*Problem requirements*
In the listing that follows, how many lines contain "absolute"? Give the number only.
○ ○ ○ ○
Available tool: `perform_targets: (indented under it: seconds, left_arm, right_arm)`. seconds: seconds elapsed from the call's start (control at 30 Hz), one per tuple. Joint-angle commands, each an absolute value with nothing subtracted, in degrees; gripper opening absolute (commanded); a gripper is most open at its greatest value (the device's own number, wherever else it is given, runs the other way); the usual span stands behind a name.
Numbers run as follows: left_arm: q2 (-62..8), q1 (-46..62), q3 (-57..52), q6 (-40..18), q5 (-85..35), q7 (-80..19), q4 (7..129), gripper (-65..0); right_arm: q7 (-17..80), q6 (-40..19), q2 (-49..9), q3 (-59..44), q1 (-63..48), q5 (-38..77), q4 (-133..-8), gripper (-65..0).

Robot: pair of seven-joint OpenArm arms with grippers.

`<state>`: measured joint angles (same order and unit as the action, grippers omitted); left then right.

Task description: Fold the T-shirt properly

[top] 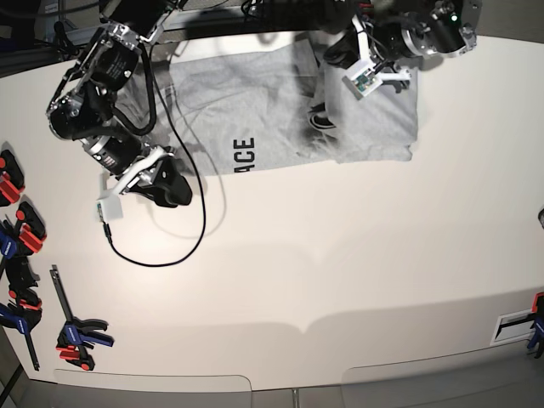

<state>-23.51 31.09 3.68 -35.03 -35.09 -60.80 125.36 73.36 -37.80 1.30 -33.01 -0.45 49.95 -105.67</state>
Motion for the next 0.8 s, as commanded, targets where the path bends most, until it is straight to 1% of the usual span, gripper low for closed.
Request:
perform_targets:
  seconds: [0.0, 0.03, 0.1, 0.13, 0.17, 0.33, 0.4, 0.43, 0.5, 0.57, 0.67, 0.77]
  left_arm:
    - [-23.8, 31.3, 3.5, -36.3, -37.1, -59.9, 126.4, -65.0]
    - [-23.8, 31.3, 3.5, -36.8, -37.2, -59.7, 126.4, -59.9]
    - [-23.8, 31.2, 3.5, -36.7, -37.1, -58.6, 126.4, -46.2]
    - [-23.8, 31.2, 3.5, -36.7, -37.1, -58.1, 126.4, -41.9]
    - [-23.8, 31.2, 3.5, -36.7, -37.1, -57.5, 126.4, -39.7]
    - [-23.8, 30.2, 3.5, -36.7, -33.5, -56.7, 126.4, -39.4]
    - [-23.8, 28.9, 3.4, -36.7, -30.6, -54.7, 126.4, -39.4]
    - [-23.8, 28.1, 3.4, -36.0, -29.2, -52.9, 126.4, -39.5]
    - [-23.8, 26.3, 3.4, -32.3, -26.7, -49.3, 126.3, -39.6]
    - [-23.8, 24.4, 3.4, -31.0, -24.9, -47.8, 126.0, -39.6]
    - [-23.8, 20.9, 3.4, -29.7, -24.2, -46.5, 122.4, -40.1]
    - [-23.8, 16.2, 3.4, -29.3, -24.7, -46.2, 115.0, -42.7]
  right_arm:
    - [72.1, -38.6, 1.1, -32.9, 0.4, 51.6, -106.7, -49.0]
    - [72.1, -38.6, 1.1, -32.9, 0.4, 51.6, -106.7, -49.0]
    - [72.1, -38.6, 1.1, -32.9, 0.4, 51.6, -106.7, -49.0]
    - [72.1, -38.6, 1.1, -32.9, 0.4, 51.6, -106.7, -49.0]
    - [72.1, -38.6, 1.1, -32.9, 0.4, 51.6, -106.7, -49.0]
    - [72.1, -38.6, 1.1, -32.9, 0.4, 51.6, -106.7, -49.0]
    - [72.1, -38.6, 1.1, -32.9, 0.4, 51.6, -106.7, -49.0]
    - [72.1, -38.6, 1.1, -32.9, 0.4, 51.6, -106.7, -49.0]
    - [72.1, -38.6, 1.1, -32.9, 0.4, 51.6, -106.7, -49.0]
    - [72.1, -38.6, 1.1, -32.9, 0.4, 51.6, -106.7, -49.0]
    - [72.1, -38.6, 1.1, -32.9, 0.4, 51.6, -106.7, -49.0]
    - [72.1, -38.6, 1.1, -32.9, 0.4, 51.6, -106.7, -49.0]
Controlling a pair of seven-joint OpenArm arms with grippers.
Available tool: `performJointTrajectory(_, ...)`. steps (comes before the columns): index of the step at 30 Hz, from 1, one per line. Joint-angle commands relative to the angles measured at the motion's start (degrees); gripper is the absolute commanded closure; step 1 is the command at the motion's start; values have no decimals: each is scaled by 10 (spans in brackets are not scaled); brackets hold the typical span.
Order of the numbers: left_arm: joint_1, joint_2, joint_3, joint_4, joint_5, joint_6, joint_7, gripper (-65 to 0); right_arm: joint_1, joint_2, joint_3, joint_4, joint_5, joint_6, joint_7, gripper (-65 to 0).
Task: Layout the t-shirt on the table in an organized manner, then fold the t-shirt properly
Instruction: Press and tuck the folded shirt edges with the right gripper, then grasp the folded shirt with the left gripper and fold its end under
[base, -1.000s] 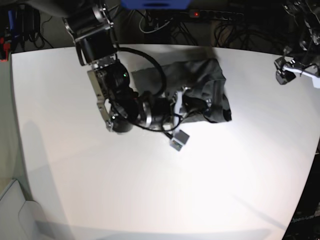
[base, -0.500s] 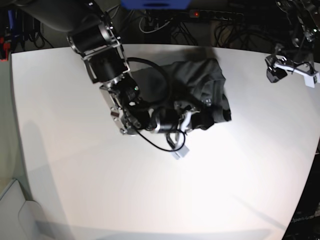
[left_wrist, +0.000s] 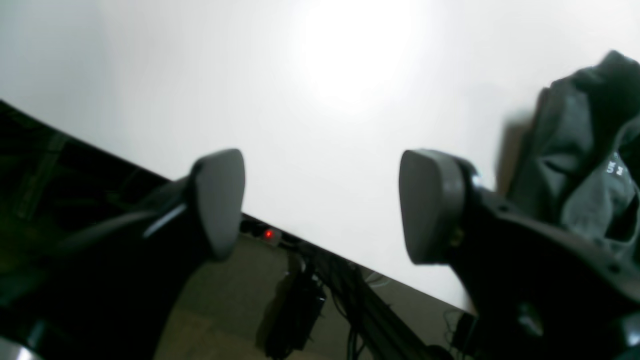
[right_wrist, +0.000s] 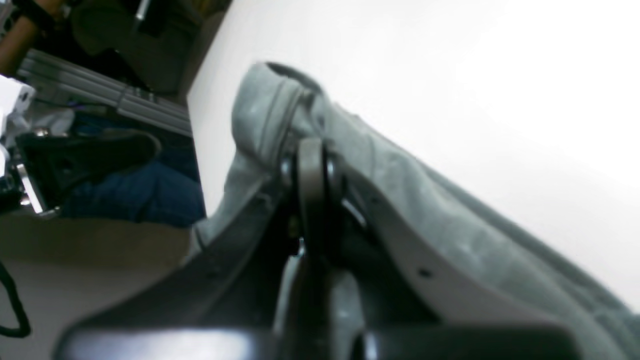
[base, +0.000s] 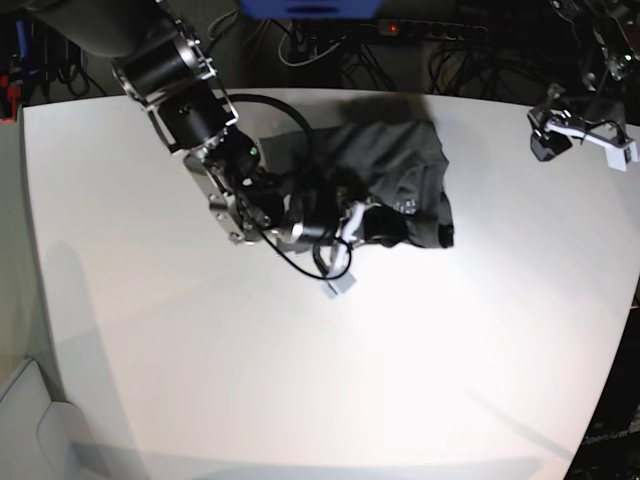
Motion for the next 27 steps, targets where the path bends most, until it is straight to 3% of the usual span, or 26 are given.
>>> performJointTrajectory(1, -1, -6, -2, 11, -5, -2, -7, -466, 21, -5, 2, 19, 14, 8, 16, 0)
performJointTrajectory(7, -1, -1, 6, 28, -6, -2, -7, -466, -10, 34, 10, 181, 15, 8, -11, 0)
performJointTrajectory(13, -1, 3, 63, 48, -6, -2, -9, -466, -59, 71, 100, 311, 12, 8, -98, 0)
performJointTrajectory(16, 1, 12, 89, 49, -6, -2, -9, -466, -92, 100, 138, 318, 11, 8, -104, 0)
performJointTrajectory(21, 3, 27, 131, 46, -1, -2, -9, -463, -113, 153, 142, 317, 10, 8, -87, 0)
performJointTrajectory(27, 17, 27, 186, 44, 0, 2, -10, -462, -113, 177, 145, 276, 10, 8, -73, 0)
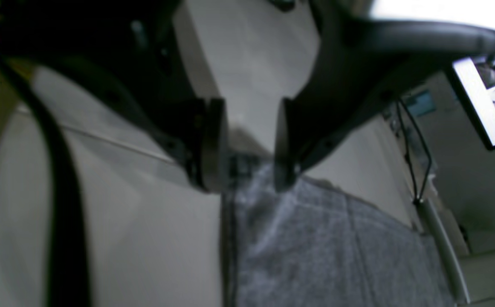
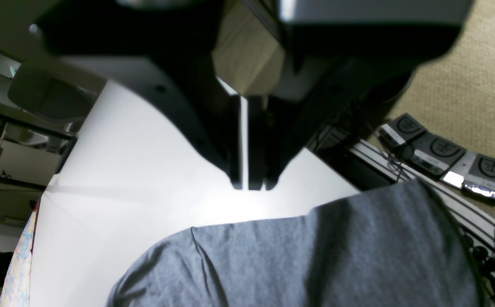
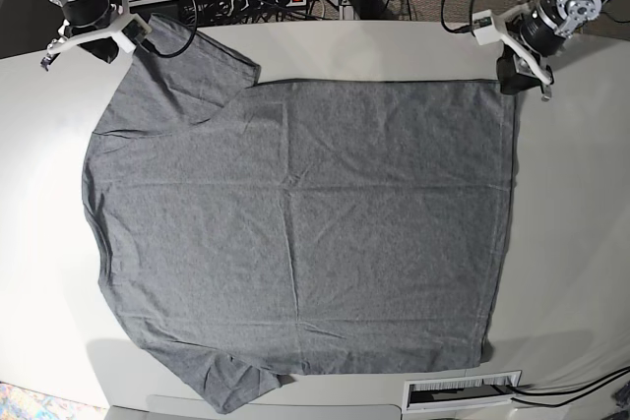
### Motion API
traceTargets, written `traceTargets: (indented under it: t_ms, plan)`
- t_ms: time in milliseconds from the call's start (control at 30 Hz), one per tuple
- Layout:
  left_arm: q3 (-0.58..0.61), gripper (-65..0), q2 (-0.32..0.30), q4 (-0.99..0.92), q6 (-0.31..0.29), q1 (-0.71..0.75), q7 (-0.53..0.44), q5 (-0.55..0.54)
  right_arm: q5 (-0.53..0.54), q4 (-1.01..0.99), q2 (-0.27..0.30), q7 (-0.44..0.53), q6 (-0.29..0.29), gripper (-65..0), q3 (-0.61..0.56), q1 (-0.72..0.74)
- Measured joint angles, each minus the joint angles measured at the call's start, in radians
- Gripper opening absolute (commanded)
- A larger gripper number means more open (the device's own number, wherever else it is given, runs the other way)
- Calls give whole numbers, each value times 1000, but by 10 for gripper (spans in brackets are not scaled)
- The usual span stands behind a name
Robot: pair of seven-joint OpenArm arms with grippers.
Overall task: Fold the T-shirt properly
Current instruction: 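Move both grippers down toward the shoulder corners of the grey shirt, then grasp the shirt's shoulder corners with the left and right grippers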
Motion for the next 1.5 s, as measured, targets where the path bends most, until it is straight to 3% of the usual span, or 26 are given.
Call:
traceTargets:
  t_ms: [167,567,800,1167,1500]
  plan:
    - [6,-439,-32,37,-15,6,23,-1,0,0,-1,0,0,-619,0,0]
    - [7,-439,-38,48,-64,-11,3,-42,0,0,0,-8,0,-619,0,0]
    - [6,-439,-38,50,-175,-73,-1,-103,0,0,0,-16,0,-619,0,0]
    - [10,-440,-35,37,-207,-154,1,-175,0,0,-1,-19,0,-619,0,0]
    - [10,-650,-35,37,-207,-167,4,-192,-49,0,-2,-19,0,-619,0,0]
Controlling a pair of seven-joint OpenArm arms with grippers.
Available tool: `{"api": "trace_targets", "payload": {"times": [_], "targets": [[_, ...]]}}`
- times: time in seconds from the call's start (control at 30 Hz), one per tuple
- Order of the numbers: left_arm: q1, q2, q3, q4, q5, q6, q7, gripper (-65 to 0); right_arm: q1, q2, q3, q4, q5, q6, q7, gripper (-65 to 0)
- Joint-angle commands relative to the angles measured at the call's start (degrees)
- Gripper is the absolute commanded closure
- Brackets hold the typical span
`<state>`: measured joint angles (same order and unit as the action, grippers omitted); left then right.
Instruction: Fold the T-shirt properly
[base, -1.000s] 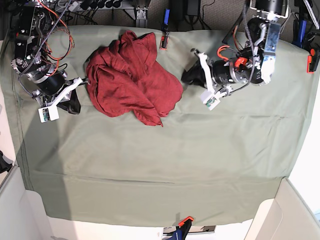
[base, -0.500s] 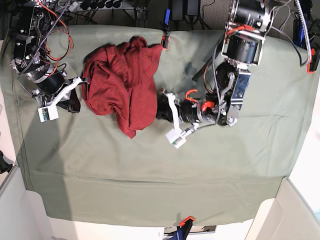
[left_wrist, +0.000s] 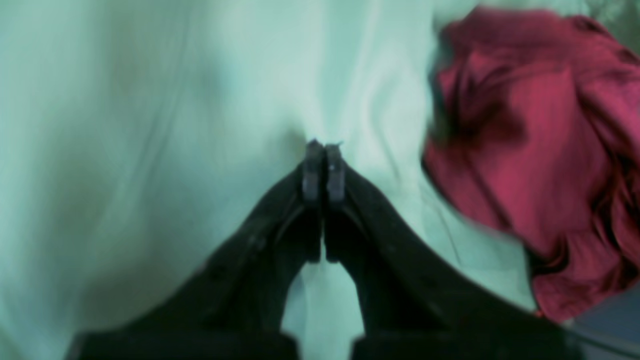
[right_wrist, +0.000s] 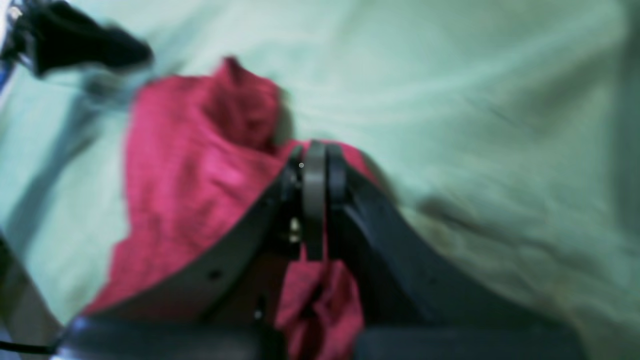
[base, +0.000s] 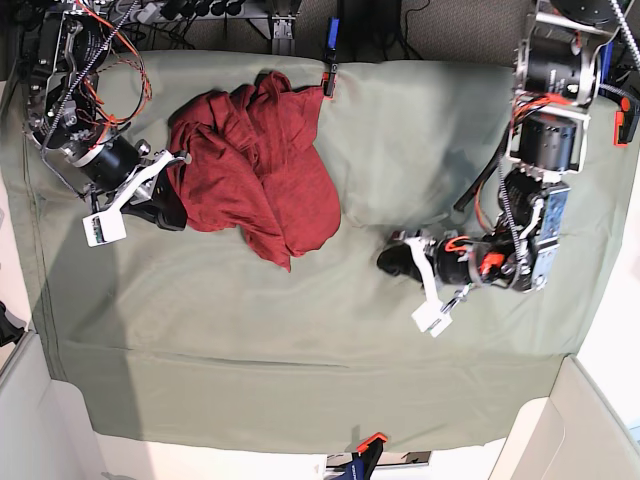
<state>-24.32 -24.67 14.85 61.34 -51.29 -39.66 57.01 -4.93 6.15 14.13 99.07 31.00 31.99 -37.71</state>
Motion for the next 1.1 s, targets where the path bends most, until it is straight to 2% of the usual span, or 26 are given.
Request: {"api": "trace_targets", "payload": {"times": [0.0,0.1,0.17,0.27,0.37,0.5,0.6,0.73,0.8,0.9,0.93,1.0,1.07], "targets": [[-0.92,-1.29,-0.7,1.84,-1.92,-0.34,0.33,0.0,0.76,0.04,0.09,1.79,2.08,0.87,0.92,-0.1],[2.78,-4.26,-2.84,6.08,-4.5,-0.34,2.14,0.0,0.74,-0.85,-0.42,3.32,4.39,0.85,-1.2,-22.5],[5.81,-5.97,-5.14,10.08,-5.6,-0.34,2.58,0.0,0.76,-1.22,-2.19,3.45,2.99,0.85,-1.29,-32.2],[10.16,-7.61,-9.07,15.63,-6.38,-0.34,2.62,0.0,0.79,-1.27,-6.95,3.1,-4.13,0.74,1.03,-33.4],[13.31,-7.72,-12.04,18.95,-6.38,-0.34,2.58,0.0,0.9,-1.27,-11.85,2.12,-11.54,-1.4,4.39,-33.4],[15.65,-7.69,-12.63,20.15,-6.36,-0.34,2.58,0.0,1.42,-1.27,-14.25,1.73,-16.68,-3.85,4.5,-33.4],[17.29,-7.72,-12.63,20.15,-6.34,-0.34,2.6,0.0,1.4,-1.25,-13.62,1.73,-17.35,-6.43,4.39,-33.4],[19.52,-7.72,-12.85,20.15,-6.34,-0.34,2.6,0.0,1.4,-1.25,-12.04,1.73,-17.25,-7.82,4.28,-31.7],[20.35,-7.72,-13.29,20.15,-6.36,-0.34,2.6,0.0,1.27,-1.29,-12.13,1.73,-16.79,-7.78,4.02,-22.7],[20.81,-7.72,-13.77,20.15,-6.38,-0.34,2.6,0.0,1.27,-1.29,-12.72,1.73,-16.46,-7.69,2.99,-3.0],[20.81,-7.72,-13.81,20.15,-6.38,-0.34,2.6,0.0,1.27,-1.31,-12.83,1.73,-16.41,-7.17,2.67,0.0],[20.81,-7.72,-13.81,20.15,-6.38,-0.34,2.6,0.0,1.27,-1.44,-12.94,1.75,-14.6,-5.46,1.46,0.0],[20.81,-7.72,-13.81,20.15,-6.36,-0.34,2.64,0.0,1.27,-1.46,-12.94,1.75,-9.88,-2.54,0.96,0.0]]}}
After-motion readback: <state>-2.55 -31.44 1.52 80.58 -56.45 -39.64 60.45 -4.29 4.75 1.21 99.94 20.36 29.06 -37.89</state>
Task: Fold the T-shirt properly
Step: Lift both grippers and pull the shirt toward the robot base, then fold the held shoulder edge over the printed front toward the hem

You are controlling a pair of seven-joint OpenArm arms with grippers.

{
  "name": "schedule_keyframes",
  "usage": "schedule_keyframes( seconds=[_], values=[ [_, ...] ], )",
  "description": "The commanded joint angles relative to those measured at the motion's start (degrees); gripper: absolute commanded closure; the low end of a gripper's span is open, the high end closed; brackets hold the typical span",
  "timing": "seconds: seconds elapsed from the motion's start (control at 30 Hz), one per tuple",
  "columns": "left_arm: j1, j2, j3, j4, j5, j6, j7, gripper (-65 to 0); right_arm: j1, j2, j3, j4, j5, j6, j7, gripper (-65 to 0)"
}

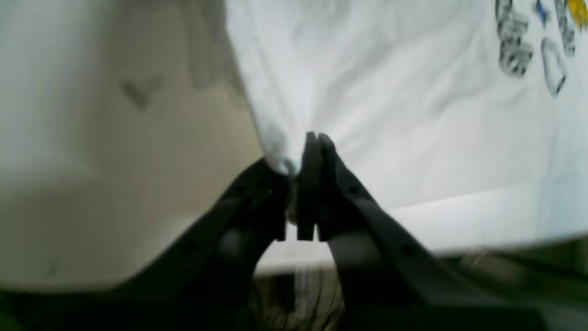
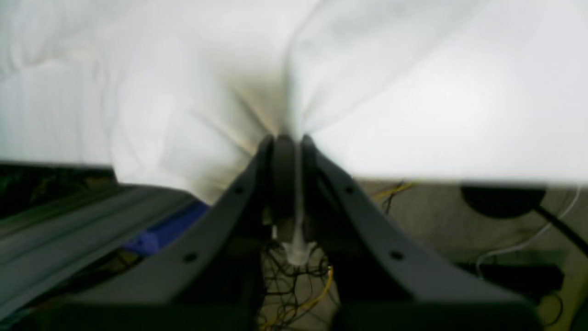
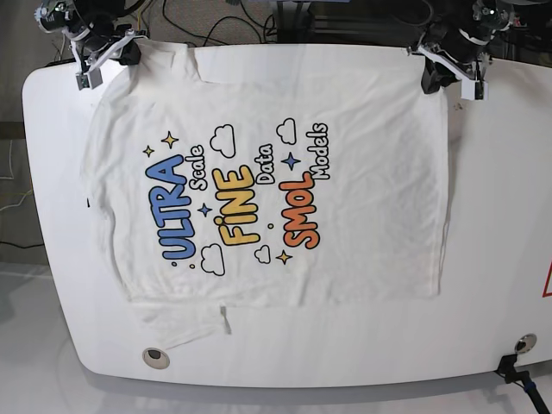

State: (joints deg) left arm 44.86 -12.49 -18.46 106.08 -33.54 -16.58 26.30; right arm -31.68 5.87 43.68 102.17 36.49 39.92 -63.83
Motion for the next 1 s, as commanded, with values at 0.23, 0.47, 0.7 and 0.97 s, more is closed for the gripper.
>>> schedule_keyframes(
  seconds=[0.23,0.47,0.7,0.97],
  values=[
    [3.71,-0.65,-1.81,1.48,-0.61,0.09,-1.03,0.0,-4.67,0.77,1.37,3.19,5.75,0.08,-0.56,0.0],
    [-2.8,-0.56,-1.37,2.71,-0.7,0.09,-0.85,0.0,-0.1,3.14,1.37,3.1,9.09,0.08,-0.56,0.0],
    [-11.94,-0.56,0.22,2.44,-0.61,0.09,-0.85,0.0,8.43,4.29,1.37,2.84,11.2,0.08,-3.29,0.0],
    [-18.53,-0.56,0.3,2.09,-0.61,0.09,-0.77,0.0,15.9,4.29,1.2,2.75,10.85,0.08,-4.17,0.0]
  ],
)
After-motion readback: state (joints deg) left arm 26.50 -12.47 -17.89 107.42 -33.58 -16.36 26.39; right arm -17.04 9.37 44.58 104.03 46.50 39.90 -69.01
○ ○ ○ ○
*Result of this exercise*
5